START Material shown

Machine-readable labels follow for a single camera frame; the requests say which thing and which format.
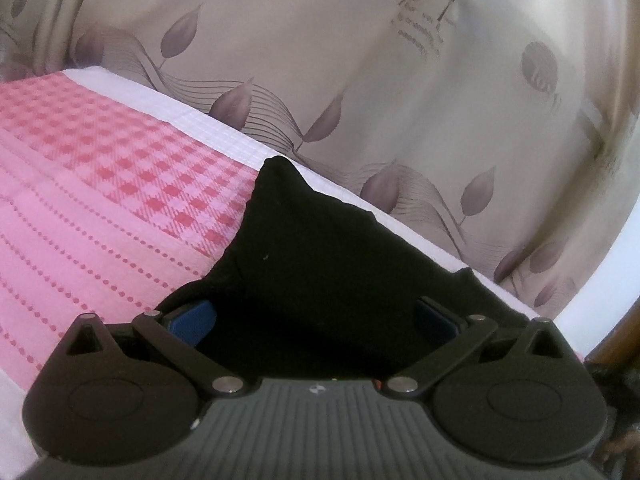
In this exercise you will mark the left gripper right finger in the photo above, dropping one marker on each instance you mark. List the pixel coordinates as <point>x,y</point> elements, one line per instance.
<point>433,348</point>

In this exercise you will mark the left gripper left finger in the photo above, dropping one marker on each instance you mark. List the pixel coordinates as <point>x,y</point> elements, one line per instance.
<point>174,337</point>

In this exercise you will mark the black printed small shirt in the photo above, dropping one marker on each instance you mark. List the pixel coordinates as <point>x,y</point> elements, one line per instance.
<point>314,287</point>

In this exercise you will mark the pink checked bed sheet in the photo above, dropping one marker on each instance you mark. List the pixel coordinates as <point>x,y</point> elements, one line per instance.
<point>113,195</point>

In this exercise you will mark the brown wooden door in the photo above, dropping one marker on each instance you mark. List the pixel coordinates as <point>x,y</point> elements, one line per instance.
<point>621,346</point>

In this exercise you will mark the beige leaf pattern curtain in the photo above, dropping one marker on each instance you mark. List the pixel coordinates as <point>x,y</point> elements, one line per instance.
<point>504,131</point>

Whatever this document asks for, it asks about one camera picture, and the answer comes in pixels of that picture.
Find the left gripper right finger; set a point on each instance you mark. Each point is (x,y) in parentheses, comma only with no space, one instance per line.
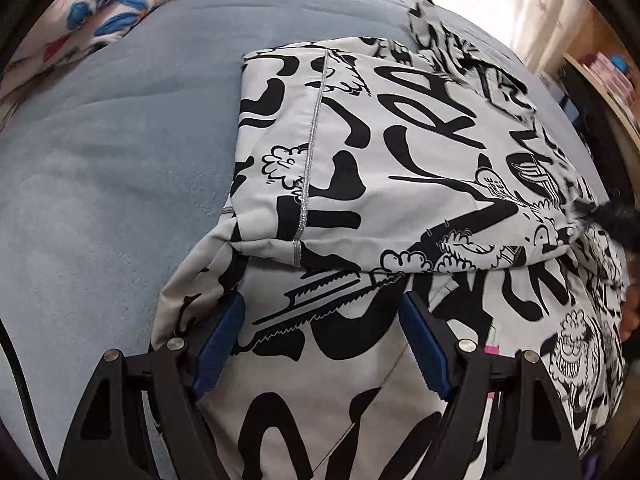
(509,399)

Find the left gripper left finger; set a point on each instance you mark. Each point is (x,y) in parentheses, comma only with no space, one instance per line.
(108,438)

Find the black white graffiti print garment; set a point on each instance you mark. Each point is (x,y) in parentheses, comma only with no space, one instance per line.
(365,170)

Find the person's right hand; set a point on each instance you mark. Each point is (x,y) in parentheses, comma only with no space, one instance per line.
(630,318)

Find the pink boxes stack on shelf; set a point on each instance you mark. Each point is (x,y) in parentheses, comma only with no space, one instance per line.
(610,75)

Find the wooden shelf unit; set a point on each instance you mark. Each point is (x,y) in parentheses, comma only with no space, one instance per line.
(594,34)

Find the blue-grey fleece bed blanket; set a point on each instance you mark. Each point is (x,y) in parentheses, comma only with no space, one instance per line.
(113,170)

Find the floral pink blue quilt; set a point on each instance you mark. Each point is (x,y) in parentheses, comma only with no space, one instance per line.
(70,30)

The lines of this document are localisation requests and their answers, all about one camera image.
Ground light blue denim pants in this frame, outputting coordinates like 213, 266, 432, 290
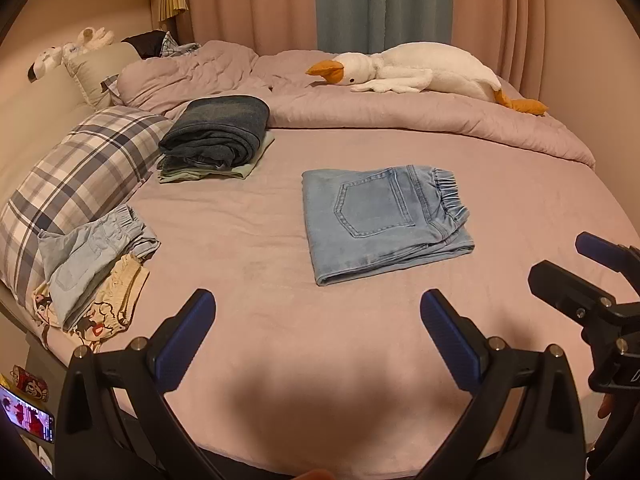
303, 165, 475, 286

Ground right hand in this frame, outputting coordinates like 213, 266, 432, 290
598, 393, 614, 419

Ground red cartoon figure item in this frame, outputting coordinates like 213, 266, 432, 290
11, 365, 49, 402

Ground phone with lit screen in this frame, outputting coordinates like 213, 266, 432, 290
0, 386, 55, 443

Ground cartoon print cream garment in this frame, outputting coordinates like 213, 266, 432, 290
32, 254, 150, 351

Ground light blue folded shorts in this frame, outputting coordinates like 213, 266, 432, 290
38, 204, 160, 330

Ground folded light green garment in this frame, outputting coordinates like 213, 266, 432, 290
157, 130, 274, 183

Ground plaid pillow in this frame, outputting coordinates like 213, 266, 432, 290
1, 106, 172, 309

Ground folded dark denim pants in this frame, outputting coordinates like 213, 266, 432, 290
158, 96, 270, 167

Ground white goose plush toy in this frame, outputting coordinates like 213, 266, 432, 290
306, 41, 548, 116

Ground beige pillow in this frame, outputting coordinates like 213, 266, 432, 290
66, 42, 141, 110

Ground pink quilted duvet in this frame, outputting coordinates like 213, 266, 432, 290
116, 40, 596, 167

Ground dark clothes near headboard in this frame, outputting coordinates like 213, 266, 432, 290
122, 30, 201, 60

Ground small white plush toy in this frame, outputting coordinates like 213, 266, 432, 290
27, 27, 115, 82

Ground blue curtain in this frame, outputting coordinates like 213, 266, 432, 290
316, 0, 454, 53

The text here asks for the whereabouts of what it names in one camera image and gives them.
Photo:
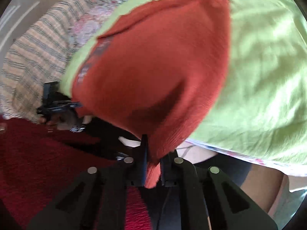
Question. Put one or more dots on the pink floral pillow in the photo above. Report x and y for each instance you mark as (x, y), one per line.
(88, 25)

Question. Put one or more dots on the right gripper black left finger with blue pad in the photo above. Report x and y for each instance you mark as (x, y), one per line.
(97, 198)

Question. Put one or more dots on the dark red sleeve forearm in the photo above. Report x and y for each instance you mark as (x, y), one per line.
(36, 166)

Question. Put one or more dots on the light green bed sheet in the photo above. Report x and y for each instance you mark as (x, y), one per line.
(261, 110)

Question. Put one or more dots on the orange knit sweater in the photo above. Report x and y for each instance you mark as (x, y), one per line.
(157, 72)

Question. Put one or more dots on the person's left hand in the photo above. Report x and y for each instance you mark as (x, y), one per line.
(66, 121)

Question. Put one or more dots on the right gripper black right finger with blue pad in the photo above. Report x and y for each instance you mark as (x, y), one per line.
(209, 199)

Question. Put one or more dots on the plaid beige blanket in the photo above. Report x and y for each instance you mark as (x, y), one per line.
(39, 56)

END Material shown

* [Instructions for the task] Exclude all images and restate the records above word for word.

* [Output of the task]
Machine-readable labels follow for a single camera frame; the requests say which thing and which format.
In this exercise you will mark the left gripper right finger in the photo above, dropping one marker on each instance you mark. List the pixel coordinates as <point>x,y</point> elements, one line per instance.
<point>433,348</point>

In this exercise you will mark the left gripper left finger in the photo above, dropping one marker on each instance you mark. List the pixel coordinates as <point>x,y</point> elements, one line per instance.
<point>174,337</point>

In this exercise you will mark the black printed small shirt in the photo above, dropping one marker on each instance you mark. List the pixel coordinates as <point>x,y</point> elements, one line per instance.
<point>314,287</point>

In this exercise you will mark the pink checked bed sheet in the photo above, dropping one marker on each instance you mark. List the pixel coordinates as <point>x,y</point> elements, one line per instance.
<point>113,195</point>

In this exercise you will mark the brown wooden door in the photo above, dropping one marker on each instance you mark. List the pixel coordinates as <point>x,y</point> elements, one line per instance.
<point>621,346</point>

In this exercise you will mark the beige leaf pattern curtain in the photo above, dropping one marker on each instance you mark. List the pixel coordinates as <point>x,y</point> elements, one line per instance.
<point>504,131</point>

Whatever this document asks for, it asks about one camera picture, and the answer comes in pixels of that picture.
Find the left gripper right finger; set a point on each instance you mark. Each point is (x,y) in parentheses, comma only with no space, one instance per line.
(509,399)

Find the left gripper left finger; set a point on each instance you mark. Each point is (x,y) in parentheses, comma only with no space, one instance per line.
(108,438)

Find the black white graffiti print garment; set a point on each instance you mark. Each point is (x,y) in parentheses, comma only with no space, one instance per line.
(365,170)

Find the person's right hand; set a point on each instance you mark. Each point is (x,y) in parentheses, comma only with no space, one instance per line.
(630,318)

Find the pink boxes stack on shelf; set a point on each instance you mark. Each point is (x,y) in parentheses, comma only with no space, one instance per line.
(610,75)

Find the wooden shelf unit; set a point on each instance you mark. Each point is (x,y) in parentheses, comma only with no space, one instance per line.
(594,34)

Find the blue-grey fleece bed blanket; set a point on each instance you mark. Each point is (x,y) in parentheses, comma only with no space, one instance per line.
(113,170)

Find the floral pink blue quilt; set a point on each instance you mark. Each point is (x,y) in parentheses, comma only with no space, one instance per line.
(70,30)

The lines of this document are localisation requests and their answers, all about one camera image.
Ground light blue denim pants in this frame, outputting coordinates like 213, 266, 432, 290
303, 165, 475, 286

Ground right hand in this frame, outputting coordinates like 213, 266, 432, 290
598, 393, 614, 419

Ground red cartoon figure item in this frame, outputting coordinates like 213, 266, 432, 290
11, 365, 49, 402

Ground phone with lit screen in this frame, outputting coordinates like 213, 266, 432, 290
0, 386, 55, 443

Ground cartoon print cream garment in this frame, outputting coordinates like 213, 266, 432, 290
32, 254, 150, 351

Ground light blue folded shorts in this frame, outputting coordinates like 213, 266, 432, 290
38, 204, 160, 330

Ground folded light green garment in this frame, outputting coordinates like 213, 266, 432, 290
157, 130, 274, 183

Ground plaid pillow in this frame, outputting coordinates like 213, 266, 432, 290
1, 106, 172, 309

Ground folded dark denim pants in this frame, outputting coordinates like 213, 266, 432, 290
158, 96, 270, 167

Ground white goose plush toy in this frame, outputting coordinates like 213, 266, 432, 290
306, 41, 548, 116

Ground beige pillow in this frame, outputting coordinates like 213, 266, 432, 290
66, 42, 141, 110

Ground pink quilted duvet in this frame, outputting coordinates like 213, 266, 432, 290
116, 40, 596, 167

Ground dark clothes near headboard in this frame, outputting coordinates like 213, 266, 432, 290
122, 30, 201, 60

Ground small white plush toy in this frame, outputting coordinates like 213, 266, 432, 290
27, 27, 115, 82

Ground blue curtain in this frame, outputting coordinates like 213, 266, 432, 290
316, 0, 454, 53

The text here asks for the whereabouts of what it names in one camera image and gives them.
Photo:
Question. Put one or more dots on the pink floral pillow in the photo above. Report x and y for each instance you mark as (x, y), one per line.
(88, 25)

Question. Put one or more dots on the right gripper black left finger with blue pad in the photo above. Report x and y for each instance you mark as (x, y), one per line.
(97, 198)

Question. Put one or more dots on the dark red sleeve forearm in the photo above. Report x and y for each instance you mark as (x, y), one per line.
(36, 166)

Question. Put one or more dots on the light green bed sheet in the photo above. Report x and y for each instance you mark as (x, y), one per line.
(261, 110)

Question. Put one or more dots on the orange knit sweater in the photo above. Report x and y for each instance you mark as (x, y), one per line.
(157, 72)

Question. Put one or more dots on the person's left hand in the photo above. Report x and y for each instance you mark as (x, y), one per line.
(66, 121)

Question. Put one or more dots on the right gripper black right finger with blue pad in the photo above. Report x and y for each instance you mark as (x, y), one per line.
(209, 199)

Question. Put one or more dots on the plaid beige blanket in the photo above. Report x and y for each instance you mark as (x, y), one per line.
(39, 56)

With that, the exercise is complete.